What you should do:
Everything from the line with "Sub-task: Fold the" through the final line below should be copied out exactly, and nothing else should appear.

Collected data:
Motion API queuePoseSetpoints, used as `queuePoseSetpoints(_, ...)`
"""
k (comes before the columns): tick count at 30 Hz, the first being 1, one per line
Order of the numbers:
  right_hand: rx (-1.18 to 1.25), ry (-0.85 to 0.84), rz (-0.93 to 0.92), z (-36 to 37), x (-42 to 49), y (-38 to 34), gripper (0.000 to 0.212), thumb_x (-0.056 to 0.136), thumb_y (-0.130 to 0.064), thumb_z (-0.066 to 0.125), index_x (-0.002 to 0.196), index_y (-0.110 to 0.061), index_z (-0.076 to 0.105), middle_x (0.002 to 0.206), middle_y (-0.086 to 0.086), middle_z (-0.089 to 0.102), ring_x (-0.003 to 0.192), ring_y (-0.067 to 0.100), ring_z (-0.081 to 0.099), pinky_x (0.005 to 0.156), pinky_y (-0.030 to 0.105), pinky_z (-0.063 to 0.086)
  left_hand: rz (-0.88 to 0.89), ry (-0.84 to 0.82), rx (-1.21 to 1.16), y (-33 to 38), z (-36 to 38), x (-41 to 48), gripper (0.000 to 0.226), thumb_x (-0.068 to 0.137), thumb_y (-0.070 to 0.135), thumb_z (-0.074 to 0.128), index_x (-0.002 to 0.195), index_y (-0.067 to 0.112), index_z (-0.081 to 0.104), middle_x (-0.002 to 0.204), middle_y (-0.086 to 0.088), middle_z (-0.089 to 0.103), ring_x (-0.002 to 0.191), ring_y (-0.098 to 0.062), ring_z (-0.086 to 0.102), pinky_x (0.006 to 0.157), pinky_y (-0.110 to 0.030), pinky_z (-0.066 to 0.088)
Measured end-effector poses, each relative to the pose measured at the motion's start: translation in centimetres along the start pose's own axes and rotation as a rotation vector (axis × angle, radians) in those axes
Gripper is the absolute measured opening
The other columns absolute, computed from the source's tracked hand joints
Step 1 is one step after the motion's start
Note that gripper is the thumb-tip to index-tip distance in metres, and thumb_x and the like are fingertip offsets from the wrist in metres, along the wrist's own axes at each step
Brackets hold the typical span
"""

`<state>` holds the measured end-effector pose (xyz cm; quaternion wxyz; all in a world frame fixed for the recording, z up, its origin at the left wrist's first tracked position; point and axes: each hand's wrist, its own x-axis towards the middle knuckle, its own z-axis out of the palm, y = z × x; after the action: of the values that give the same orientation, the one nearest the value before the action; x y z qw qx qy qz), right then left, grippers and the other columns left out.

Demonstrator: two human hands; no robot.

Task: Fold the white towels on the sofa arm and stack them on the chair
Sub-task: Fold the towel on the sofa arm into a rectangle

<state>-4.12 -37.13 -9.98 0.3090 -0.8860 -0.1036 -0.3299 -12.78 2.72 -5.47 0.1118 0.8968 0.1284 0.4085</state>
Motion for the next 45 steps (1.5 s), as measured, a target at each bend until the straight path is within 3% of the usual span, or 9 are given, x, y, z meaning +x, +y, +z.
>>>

Exercise solution:
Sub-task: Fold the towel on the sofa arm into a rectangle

<state>-4.12 -37.13 -9.98 0.3090 -0.8860 -0.1036 -0.3299 -12.78 2.72 -5.47 0.1118 0.8968 0.1284 0.4085</state>
Motion for the next 45 steps (1.5 s), as measured, a target at each bend until the straight path is within 3% of the usual span, or 9 are given, x, y, z meaning +x, +y, +z.
>>>

The exercise has been answered in full.